3sum

题目描述

Given an array S of n integers, are there elements a, b, c in S such that a + b + c = 0? Find all unique triplets in the array which gives the sum of zero.

Note: Elements in a triplet (a,b,c) must be in non-descending order. (ie, a ≤ b ≤ c) The solution set must not contain duplicate triplets.

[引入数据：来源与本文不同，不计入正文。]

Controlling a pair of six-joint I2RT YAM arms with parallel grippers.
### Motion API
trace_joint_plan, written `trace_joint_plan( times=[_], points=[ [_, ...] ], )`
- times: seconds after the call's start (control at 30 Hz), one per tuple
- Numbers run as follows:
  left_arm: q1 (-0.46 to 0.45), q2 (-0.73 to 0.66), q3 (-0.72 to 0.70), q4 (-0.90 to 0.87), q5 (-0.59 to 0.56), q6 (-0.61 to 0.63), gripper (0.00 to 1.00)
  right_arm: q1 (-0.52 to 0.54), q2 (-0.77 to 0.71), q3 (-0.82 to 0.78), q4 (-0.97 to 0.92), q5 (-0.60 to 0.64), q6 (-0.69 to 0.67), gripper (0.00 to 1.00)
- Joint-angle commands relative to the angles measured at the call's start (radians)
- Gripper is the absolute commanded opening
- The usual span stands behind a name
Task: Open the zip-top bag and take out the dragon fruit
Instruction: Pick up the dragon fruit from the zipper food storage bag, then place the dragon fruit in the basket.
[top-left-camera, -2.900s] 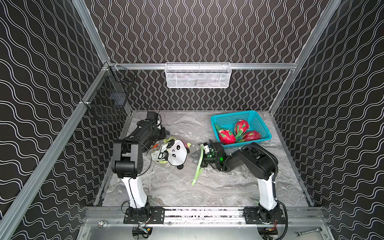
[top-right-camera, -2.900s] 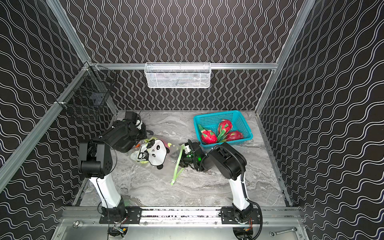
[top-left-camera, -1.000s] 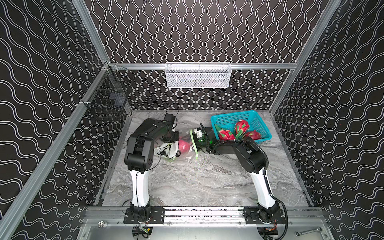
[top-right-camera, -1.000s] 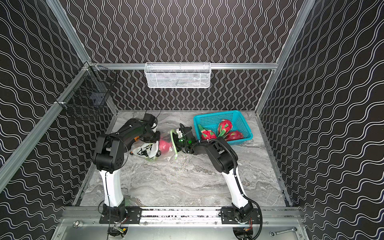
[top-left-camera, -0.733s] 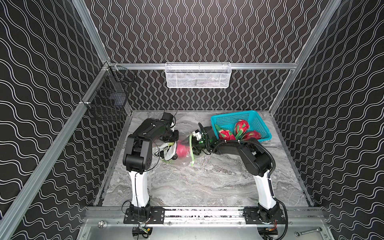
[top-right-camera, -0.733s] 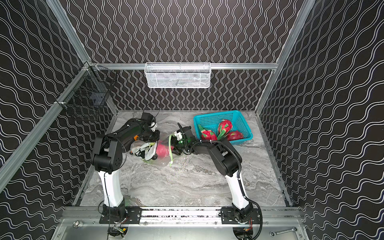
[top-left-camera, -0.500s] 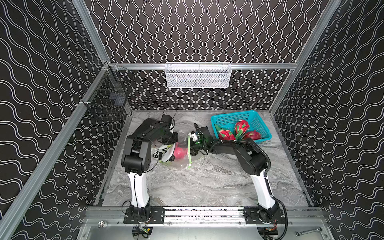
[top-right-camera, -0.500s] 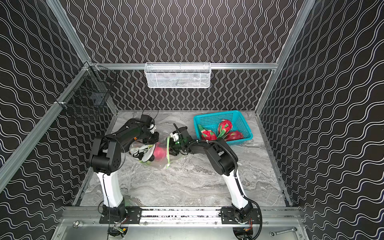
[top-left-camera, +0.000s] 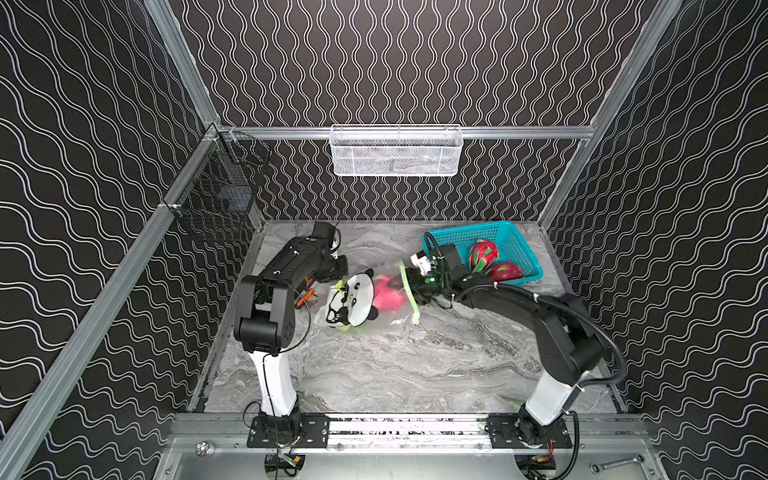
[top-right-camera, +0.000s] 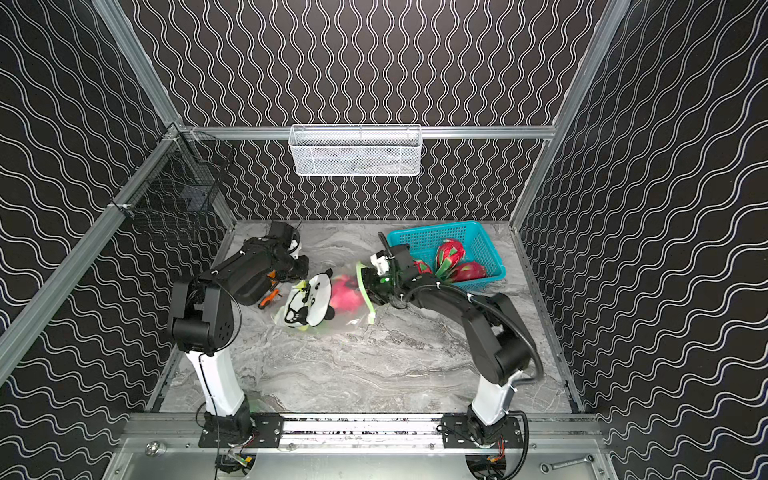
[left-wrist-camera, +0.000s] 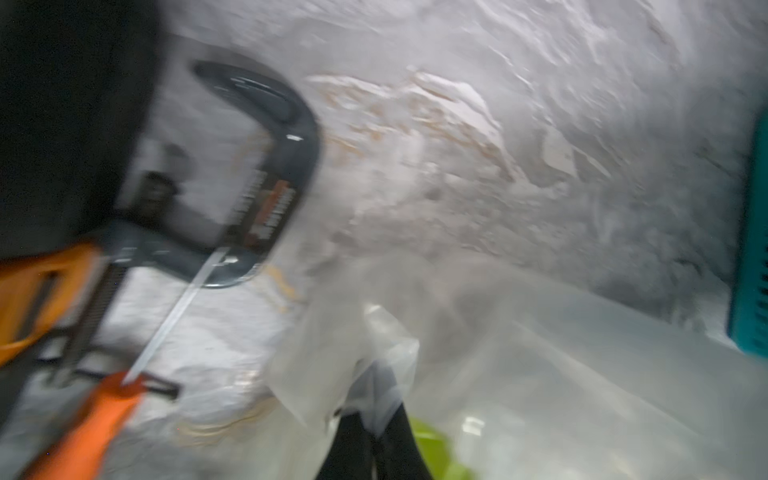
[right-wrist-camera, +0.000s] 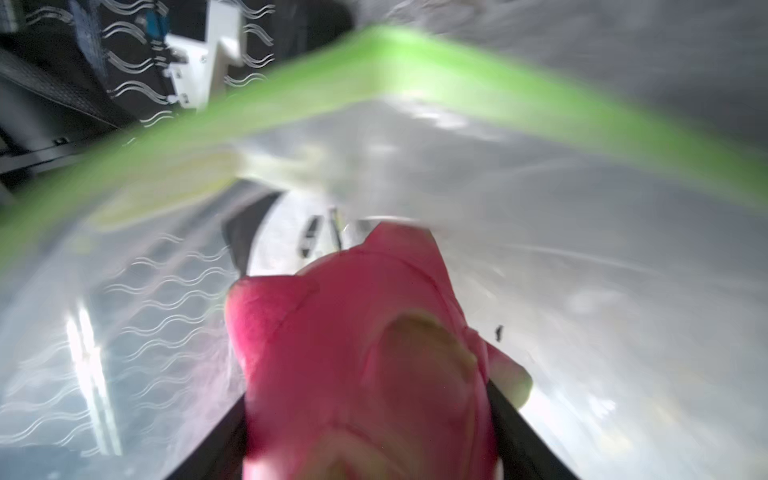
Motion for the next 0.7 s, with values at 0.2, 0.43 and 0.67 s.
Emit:
trace_joint_plan(
  times=[0.2, 0.43, 0.67],
  points=[
    [0.052, -0.062, -0.076, 0.030, 0.018, -0.021, 0.00, -0.219, -0.269, -0.020, -0.339, 0.161, -0.178, 0.59],
    [0.102, -0.128, -0.156, 0.039, -0.033, -0.019, 0.00, -0.387, -0.297, 0.124, -0.476, 0.268, -0.246, 0.61],
    [0.127, -0.201, -0.172, 0.111, 0.071, -0.022, 0.49, -0.586, -0.085, 0.232, -0.368, 0.161, -0.294, 0.67]
  ],
)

    For example, given array S = {-1 0 1 2 -1 -4},

    A solution set is:
    (-1, 0, 1)
    (-1, -1, 2)

解题方法

这里的思想主要是，取出一个元素i，然后再用two sum的方法求其他两个，它们的sum为target - i

遇到题目没有思路的时候都可以考虑先sort一下~

注意点

• 不能有重复的set, 所以都要将数组sort一下，方便在code中跳过重复的数
• two sum可以用hashmap, 也可以用two pointer的方法

时间复杂度O(nlogn + n * n) = O(n^2)

Solution

hashmap的方法

class Solution(object):
    def threeSum(self, nums):
        """
        :type nums: List[int]
        :rtype: List[List[int]]
        """
        numbers = nums
        if len(numbers) < 3:
            return []
        numbers.sort()
        results = []
        for idx, num in enumerate(numbers):
            if idx != 0 and num == numbers[idx-1]:
                #跳过重复元素
                continue
            target = 0 - num
            #only start with afterward elements
            twoSumResults = self.twoSum(numbers[idx+1:], target)
            if twoSumResults:
               for comb in twoSumResults:
                    #index should start from idx + 1
                    result = [numbers[idx], numbers[comb[0] + idx + 1], numbers[comb[1] + idx + 1]]
                    result.sort()
                    results.append(result)
        return results

    def twoSum(self, numbers, target):
        # need to find all combinations now
        results = []
        found = False
        for idx, num in enumerate(numbers):
            dic[num] = idx
        for idx, num in enumerate(numbers):
            #跳过重复元素
            if idx != 0 and num == numbers[idx-1]:
                continue
            t = target - num
            if t in dic and dic[t] > idx:
                #该元素在idx的后面
                found = True
                results.append([idx, dic[t]])

        if not found:
            return None
        return results

two pointer的方法

class Solution(object):
    def threeSum(self, nums):
        """
        :type nums: List[int]
        :rtype: List[List[int]]
        """
        numbers = nums
        if len(numbers) < 3:
            return []
        numbers.sort()
        results = []
        for idx, num in enumerate(numbers):
            if idx != 0 and num == numbers[idx-1]:
                continue
            target = 0 - num
            #only start with afterward elements
            twoSumResults = self.twoSum(numbers[idx+1:], target)
            if twoSumResults:
               for comb in twoSumResults:
                    #index should start from idx + 1
                    result = [numbers[idx], numbers[comb[0] + idx + 1], numbers[comb[1] + idx + 1]]
                    result.sort()
                    results.append(result)
        return results

    def twoSum(self, numbers, target):
        # need to find all combinations now
        dic = {}
        index1 = None
        index2 = None
        results = []
        found = False
        start, end = 0, len(numbers) - 1
        while start < end:
            if start != 0 and numbers[start] == numbers[start-1]:
                start += 1
            elif end != len(numbers) - 1 and numbers[end] == numbers[end+1]:
                end -= 1
            else:
                curSum = numbers[start] + numbers[end]
                if curSum == target:
                    found = True
                    results.append([start, end])
                    start += 1
                    end -= 1
                elif curSum < target:
                    start += 1
                else:
                    end -= 1


        if not found:
            return None
        return results